North Carolina had a 2.5% childhood vaccine exemption in 2022-23 school year, an increase of .5% from year before. Forty states in total saw an increase in exemptions.
Posted 2023-11-10T23:18:53+00:00 - Updated 2023-11-10T23:19:29+00:00
CDC report: More parents opting out of vaccines for children

The CDC released a report Thursday showing childhood vaccine exemptions are at an all-time high.

The report shows the exemptions have spiked since COVID. North Carolina had a 2.4% exemption in the 2022-23 school year, an increase of .5% from year before. Forty states in total saw an increase in exemptions.

In North Carolina, vaccinations are required before students can attend school. The CDC report found that 3% of children entering kindergarten during the 2022-2023 school year were granted a vaccine exemption from their state.

Two local pediatricians told WRAL News about what they're seeing and why vaccines are so important.

Pediatrician Dr.
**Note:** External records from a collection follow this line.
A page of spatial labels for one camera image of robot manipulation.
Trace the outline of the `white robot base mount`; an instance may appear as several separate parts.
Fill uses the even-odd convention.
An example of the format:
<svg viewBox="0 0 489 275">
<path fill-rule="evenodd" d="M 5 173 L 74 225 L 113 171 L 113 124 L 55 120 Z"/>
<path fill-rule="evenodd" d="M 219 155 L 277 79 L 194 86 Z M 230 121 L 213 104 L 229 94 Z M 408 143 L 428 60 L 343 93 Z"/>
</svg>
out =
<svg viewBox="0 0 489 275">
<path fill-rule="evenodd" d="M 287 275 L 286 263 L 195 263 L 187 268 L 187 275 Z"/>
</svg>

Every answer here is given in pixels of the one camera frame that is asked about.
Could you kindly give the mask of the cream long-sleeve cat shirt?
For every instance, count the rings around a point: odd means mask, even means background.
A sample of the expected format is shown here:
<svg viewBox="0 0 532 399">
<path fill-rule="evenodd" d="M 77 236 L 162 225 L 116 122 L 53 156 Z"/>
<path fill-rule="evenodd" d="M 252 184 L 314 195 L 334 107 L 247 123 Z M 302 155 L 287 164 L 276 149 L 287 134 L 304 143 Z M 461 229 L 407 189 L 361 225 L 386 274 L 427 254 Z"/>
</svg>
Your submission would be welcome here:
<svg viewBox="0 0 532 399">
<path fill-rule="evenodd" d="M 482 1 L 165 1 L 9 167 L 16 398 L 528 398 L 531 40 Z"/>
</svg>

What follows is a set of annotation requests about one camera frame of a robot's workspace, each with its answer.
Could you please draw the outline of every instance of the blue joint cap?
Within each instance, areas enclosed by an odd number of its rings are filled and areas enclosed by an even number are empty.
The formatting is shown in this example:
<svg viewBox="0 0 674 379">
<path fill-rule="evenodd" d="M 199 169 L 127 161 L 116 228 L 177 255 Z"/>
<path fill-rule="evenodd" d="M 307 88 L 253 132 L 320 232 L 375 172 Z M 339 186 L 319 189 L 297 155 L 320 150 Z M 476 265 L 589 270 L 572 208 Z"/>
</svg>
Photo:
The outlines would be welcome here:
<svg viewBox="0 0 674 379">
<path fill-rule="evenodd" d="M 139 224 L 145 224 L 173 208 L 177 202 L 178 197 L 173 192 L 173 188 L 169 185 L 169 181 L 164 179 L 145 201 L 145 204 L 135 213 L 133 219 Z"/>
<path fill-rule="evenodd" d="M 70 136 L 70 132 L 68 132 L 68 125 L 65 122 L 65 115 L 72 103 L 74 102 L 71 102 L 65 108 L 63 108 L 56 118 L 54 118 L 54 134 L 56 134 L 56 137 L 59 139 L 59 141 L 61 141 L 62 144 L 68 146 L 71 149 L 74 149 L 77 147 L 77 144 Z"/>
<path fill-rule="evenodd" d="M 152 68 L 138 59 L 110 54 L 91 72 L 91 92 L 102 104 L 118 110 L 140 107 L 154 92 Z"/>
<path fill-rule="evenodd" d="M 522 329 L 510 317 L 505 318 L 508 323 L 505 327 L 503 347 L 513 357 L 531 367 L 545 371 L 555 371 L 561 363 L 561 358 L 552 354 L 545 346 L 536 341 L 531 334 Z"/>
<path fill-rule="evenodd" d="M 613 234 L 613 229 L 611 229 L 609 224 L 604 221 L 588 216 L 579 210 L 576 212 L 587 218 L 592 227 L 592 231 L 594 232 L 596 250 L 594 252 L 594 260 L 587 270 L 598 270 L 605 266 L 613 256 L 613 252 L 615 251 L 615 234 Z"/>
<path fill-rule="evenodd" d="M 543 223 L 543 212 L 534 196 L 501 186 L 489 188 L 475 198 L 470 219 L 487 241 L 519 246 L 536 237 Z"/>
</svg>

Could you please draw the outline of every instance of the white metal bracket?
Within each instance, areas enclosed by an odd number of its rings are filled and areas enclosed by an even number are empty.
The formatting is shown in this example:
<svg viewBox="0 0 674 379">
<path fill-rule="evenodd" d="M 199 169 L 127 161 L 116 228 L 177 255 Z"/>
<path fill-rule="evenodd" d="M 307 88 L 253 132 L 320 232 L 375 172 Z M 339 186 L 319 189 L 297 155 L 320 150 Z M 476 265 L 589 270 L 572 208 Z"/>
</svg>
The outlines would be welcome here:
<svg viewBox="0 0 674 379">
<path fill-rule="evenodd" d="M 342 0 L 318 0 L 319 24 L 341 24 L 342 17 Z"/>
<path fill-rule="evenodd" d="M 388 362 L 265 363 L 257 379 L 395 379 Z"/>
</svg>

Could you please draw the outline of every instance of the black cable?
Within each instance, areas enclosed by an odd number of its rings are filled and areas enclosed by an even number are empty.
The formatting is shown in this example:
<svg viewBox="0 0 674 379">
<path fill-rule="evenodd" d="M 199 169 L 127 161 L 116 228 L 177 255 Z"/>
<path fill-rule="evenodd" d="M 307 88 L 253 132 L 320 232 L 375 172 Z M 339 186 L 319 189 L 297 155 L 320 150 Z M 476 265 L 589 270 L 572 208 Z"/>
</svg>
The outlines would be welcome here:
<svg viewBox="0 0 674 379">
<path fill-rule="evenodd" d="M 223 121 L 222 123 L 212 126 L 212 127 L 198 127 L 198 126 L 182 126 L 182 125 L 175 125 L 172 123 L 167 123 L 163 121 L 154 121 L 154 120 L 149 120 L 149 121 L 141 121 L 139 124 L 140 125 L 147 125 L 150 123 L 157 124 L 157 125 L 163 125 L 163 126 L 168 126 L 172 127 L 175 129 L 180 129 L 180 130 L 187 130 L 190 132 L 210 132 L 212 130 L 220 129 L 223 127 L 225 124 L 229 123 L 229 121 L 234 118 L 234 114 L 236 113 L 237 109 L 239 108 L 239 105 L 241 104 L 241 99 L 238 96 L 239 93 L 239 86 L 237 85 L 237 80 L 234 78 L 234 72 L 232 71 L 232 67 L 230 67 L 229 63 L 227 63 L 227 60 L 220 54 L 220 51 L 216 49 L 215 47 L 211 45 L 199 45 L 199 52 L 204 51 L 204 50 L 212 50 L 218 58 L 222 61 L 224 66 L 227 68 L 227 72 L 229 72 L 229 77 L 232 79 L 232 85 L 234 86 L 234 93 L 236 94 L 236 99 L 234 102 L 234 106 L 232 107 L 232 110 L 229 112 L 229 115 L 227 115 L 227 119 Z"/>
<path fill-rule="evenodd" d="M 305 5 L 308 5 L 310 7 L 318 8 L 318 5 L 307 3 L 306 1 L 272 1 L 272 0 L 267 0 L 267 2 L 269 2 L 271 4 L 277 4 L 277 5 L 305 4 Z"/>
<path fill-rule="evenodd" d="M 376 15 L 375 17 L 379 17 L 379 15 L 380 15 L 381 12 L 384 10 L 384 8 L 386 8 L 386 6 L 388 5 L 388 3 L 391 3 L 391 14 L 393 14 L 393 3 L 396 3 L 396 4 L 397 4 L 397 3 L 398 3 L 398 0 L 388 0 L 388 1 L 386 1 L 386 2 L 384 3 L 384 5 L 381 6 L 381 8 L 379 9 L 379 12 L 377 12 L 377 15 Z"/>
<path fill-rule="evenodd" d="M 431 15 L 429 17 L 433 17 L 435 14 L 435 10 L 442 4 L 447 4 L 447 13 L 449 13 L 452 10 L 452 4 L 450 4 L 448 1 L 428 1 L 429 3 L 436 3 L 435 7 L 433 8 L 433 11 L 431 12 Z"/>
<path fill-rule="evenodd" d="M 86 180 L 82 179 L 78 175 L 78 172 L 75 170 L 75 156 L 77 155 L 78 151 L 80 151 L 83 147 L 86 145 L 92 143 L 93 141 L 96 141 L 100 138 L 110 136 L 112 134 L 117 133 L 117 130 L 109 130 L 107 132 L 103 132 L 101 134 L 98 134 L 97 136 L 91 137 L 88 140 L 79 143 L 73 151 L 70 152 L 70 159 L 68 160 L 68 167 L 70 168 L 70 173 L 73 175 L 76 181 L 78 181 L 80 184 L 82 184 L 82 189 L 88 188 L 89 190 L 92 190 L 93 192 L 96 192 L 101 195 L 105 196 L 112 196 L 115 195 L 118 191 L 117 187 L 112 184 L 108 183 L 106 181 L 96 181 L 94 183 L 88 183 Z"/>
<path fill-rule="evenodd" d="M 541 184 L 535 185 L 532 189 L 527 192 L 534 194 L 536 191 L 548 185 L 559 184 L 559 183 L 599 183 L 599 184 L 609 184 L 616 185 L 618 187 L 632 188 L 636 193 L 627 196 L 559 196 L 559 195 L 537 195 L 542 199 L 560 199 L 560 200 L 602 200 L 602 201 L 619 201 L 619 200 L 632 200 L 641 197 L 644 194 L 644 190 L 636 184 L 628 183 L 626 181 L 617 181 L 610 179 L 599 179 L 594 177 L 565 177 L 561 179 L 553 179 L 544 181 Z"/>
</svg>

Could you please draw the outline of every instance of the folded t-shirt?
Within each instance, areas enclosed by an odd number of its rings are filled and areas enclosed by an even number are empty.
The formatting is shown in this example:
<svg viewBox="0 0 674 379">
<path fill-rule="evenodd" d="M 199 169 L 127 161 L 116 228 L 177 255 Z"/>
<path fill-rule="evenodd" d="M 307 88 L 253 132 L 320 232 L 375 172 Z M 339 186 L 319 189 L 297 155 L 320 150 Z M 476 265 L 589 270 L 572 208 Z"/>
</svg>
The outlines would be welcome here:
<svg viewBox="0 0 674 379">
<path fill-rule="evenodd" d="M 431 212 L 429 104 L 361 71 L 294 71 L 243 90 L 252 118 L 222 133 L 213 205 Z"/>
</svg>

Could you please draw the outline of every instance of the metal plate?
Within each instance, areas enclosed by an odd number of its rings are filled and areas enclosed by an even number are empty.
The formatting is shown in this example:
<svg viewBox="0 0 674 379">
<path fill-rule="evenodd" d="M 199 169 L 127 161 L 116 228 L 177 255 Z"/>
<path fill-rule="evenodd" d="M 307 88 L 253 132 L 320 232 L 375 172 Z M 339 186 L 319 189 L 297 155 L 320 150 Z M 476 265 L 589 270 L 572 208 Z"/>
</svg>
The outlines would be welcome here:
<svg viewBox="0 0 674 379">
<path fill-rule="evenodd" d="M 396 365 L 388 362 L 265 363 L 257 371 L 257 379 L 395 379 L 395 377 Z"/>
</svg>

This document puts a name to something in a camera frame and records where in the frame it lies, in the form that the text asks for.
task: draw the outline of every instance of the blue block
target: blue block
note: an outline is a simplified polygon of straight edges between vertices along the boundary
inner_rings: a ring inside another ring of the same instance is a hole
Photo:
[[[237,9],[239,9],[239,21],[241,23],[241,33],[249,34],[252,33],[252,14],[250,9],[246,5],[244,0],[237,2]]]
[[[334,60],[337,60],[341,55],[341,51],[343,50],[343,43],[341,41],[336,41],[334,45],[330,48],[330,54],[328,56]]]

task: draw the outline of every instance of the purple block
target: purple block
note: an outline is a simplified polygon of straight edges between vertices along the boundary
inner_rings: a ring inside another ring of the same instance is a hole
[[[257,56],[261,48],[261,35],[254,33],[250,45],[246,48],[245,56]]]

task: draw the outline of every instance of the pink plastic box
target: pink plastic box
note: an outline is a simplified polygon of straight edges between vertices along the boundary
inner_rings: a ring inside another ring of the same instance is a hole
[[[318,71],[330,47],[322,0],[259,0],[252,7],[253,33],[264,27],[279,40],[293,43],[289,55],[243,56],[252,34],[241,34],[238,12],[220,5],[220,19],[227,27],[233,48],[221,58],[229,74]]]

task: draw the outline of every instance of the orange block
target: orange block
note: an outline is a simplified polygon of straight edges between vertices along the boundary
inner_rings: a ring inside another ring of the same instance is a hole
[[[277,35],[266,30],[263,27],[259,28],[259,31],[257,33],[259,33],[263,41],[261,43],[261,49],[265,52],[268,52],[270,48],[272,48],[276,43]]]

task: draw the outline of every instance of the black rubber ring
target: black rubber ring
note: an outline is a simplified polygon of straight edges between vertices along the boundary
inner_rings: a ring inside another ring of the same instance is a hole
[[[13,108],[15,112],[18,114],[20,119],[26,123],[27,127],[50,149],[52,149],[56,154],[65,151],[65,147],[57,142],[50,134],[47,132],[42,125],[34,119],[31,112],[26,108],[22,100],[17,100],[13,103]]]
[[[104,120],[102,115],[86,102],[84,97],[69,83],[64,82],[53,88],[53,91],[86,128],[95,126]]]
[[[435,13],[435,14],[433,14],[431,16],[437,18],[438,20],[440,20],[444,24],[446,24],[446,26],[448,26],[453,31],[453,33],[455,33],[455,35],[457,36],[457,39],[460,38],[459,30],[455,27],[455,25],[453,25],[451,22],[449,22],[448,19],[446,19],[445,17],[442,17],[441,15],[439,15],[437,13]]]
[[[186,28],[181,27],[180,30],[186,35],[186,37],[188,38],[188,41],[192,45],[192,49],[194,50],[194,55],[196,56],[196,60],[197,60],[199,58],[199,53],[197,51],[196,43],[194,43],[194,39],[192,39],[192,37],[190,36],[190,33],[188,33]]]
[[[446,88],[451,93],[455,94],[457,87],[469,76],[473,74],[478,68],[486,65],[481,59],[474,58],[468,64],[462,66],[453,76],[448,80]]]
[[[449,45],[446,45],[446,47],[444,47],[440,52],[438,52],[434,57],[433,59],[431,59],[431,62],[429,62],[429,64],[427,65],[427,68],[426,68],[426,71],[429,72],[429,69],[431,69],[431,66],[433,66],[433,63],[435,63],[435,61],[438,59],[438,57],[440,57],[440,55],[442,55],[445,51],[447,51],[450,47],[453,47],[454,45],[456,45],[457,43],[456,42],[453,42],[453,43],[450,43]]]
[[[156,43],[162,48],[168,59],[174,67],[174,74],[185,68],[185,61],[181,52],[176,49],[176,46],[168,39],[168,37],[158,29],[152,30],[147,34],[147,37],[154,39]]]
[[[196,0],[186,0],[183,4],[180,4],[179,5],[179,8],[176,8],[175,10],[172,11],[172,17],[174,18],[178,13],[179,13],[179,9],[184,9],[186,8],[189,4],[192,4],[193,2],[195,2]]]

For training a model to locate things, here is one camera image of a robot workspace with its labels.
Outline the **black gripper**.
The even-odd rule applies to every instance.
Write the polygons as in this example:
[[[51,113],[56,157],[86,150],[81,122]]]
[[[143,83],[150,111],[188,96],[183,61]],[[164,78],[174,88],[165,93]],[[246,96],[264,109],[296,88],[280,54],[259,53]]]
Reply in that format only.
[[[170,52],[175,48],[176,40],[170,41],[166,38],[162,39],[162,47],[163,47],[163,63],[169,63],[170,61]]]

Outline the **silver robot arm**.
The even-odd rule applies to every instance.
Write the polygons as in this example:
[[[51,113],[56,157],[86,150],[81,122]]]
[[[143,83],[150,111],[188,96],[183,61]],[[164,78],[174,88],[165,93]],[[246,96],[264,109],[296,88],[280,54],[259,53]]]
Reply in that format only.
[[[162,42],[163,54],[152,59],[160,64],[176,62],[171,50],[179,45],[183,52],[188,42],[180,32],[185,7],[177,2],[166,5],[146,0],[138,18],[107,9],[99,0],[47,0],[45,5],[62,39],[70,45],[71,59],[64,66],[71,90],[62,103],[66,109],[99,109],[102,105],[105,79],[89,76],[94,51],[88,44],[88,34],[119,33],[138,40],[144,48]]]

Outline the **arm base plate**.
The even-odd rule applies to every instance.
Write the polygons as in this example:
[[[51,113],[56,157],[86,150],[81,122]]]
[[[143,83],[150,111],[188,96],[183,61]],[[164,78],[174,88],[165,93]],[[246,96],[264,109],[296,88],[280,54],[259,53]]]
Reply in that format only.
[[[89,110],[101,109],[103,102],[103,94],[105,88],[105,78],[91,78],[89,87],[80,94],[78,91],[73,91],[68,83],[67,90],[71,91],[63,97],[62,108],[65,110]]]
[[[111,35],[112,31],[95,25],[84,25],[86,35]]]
Lori Langdon said while the increasing exemption rate is concerning, most parents are vaccinating their kids.

"It's important to know, that the majority of people are not refusing vaccines," Langdon said. "The majority of people are protecting their own child and the majority of children around their child by receiving the recommended vaccines."

The CDC report did not cite reasons for those exemptions, but pediatricians like Langdon say distrust around vaccinations started during the pandemic.

"We have noticed an increasing number of people who refuse vaccines to protect their child," Langdon said. "We worry a lot about this because because many of the times we investigate and their beliefs and opinions are based on disinformation they received on the internet."

According to the CDC, North Carolina's childhood vaccination rates are at or above 95%. That's an important threshold for herd immunity.

"When you exceed five percent of exempted vaccinations you are potentially increasing the risk for vaccine preventable outbreaks," said Dr. Sherali Parmar with Cornerstone Pediatric and Adolescent Medicine. "As this percentage of exemptions rises our risk of outbreaks of say chicken pox or say measles rises with that, so it is concerning."

Parmar has been practicing at Cornerstone for 16 years. Parmar said she's seeing more questions from patients, which is welcome.

"In general, I would say 97% of our patient families are sticking with the schedule that's prescribed," Parmar said. "But we do have families that express hesitancy or would like to delay vaccinations."